You can also try the official controlled generation tutorial over Google Collab.
This blog post has been written as part of #VertexAISprint, and Google Cloud credits are provided for this project.
Controlled generation is useful #
Controlled generation is helpful as the LLM will reply in JSON,
which is much better for machines interacting with LLMs. Given the LLM will adhere to the schema, it makes it much easier as the output is structured, and with the required fields, you can expect the fields to to be there in the JSON output.
Also, the output does not sway in other directions; as you saw in the above example, the tech_precent
value was rightly guessed at 95% for the backend software engineer, and it came down to 10% for a sales role’s job description.
It will not reduce the hallucination or the non-deterministic nature of LLM’s output, but it can add the needed structure to the output, making it much easier for machines or API clients to read it.
Conclusion #
You saw a real-life example of how Gemini can replace older methods of summarizing and categorizing.

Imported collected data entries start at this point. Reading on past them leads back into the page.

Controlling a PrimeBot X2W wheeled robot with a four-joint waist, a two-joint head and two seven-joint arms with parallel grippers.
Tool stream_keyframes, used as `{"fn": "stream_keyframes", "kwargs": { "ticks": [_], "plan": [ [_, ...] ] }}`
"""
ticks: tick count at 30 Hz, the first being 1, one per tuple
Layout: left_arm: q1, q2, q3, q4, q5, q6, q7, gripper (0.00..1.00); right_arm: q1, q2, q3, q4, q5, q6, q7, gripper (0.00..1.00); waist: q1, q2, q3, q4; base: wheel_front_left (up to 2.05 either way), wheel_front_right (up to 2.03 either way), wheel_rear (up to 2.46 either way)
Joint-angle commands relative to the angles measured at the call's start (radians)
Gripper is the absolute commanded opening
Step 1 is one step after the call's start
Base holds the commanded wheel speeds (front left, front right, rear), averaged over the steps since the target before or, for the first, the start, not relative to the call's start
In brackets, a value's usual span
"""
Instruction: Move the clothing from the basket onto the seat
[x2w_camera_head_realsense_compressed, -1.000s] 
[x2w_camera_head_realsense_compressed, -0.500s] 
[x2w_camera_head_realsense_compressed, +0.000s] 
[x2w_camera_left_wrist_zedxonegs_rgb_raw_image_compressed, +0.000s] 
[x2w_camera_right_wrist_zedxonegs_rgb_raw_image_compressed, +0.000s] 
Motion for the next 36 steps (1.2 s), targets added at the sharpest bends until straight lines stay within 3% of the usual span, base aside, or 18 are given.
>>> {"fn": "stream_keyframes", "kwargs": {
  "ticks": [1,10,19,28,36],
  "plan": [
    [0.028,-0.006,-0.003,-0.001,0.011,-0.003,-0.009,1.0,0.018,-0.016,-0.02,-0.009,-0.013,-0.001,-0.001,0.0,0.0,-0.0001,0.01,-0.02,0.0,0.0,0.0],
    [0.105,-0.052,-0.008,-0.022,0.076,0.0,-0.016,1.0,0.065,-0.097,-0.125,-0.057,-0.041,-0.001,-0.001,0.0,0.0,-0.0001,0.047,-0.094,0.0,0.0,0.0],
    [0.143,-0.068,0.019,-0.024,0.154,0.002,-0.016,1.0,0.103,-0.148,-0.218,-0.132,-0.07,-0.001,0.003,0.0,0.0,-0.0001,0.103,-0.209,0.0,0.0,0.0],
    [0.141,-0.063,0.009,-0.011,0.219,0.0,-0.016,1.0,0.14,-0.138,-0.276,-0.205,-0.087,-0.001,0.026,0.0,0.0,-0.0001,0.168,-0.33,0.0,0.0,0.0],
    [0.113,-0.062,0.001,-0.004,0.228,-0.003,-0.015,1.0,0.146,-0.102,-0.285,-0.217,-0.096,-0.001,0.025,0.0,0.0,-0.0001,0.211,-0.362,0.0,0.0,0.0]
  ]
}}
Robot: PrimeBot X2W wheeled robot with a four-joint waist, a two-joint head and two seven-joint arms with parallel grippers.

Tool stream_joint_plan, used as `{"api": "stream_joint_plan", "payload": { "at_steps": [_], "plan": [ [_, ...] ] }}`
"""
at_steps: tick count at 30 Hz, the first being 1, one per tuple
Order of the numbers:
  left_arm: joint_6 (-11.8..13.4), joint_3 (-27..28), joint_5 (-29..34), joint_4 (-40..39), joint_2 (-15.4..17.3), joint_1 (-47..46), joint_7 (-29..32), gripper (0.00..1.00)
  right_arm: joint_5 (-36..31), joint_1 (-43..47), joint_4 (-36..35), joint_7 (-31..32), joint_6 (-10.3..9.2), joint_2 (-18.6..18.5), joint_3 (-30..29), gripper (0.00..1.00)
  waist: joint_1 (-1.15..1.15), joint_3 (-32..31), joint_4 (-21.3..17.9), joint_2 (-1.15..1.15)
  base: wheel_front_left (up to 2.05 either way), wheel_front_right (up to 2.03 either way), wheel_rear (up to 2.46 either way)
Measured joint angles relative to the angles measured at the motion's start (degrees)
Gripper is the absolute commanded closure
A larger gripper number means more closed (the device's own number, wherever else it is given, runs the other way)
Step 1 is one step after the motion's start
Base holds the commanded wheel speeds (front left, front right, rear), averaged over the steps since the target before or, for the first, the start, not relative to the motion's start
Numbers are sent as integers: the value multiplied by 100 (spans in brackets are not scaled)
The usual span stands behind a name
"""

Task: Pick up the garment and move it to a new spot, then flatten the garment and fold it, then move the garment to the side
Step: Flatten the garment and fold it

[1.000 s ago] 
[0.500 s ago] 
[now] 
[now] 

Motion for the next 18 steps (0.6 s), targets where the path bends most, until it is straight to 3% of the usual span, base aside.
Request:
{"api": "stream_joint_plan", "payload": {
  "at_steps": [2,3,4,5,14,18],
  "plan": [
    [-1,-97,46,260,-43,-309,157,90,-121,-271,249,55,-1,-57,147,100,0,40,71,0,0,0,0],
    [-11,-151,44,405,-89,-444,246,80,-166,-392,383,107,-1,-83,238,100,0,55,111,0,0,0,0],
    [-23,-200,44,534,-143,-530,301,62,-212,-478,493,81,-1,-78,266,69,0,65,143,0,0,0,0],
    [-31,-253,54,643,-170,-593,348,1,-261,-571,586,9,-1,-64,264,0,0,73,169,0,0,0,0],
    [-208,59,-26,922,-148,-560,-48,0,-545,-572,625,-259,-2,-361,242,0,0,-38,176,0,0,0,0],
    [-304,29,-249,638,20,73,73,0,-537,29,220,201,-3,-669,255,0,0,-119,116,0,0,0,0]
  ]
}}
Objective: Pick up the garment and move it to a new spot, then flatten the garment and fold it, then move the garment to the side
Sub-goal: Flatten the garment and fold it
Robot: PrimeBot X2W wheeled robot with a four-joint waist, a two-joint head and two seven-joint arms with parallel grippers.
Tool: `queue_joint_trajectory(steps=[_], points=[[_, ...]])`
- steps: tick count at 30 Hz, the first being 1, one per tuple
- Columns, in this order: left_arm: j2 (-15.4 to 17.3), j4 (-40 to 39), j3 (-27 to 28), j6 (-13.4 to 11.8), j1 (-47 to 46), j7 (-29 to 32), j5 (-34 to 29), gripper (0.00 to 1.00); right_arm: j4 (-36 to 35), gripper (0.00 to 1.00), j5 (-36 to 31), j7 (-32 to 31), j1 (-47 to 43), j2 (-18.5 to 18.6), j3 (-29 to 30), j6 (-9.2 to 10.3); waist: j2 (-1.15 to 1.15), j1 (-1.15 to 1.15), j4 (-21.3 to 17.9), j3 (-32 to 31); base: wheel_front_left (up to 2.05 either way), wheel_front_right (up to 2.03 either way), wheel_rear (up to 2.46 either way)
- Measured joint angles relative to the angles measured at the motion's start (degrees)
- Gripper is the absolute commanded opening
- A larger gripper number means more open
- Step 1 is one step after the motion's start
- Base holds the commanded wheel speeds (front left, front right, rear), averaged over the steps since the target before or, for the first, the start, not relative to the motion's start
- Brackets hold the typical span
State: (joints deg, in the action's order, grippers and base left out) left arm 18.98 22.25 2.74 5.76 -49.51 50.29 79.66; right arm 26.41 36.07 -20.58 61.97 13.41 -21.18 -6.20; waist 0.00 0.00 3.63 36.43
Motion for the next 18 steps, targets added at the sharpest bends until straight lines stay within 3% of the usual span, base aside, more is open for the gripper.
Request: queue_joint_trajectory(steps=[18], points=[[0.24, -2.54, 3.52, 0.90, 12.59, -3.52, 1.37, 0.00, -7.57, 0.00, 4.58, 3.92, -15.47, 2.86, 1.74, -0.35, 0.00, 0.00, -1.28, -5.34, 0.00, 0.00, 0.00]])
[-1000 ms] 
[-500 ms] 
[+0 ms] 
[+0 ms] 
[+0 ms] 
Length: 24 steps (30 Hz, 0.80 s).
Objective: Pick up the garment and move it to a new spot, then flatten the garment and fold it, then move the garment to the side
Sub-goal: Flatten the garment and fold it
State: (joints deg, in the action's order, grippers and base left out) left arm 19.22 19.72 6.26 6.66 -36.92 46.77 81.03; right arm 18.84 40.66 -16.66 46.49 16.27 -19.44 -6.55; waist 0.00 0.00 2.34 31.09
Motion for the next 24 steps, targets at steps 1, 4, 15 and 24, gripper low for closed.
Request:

Staring with a use case, you built a compelling and working proof of concept using Gemini over Vertex AI. You wrote a good prompt, tweaked the optimal output configs, and used a schema object with two required fields for controlled generation and structured output. You also learned why and how controlled generation is helpful. I hope you learned something new from this guide and continue learning more about LLMs and Gen AI. Keep learning!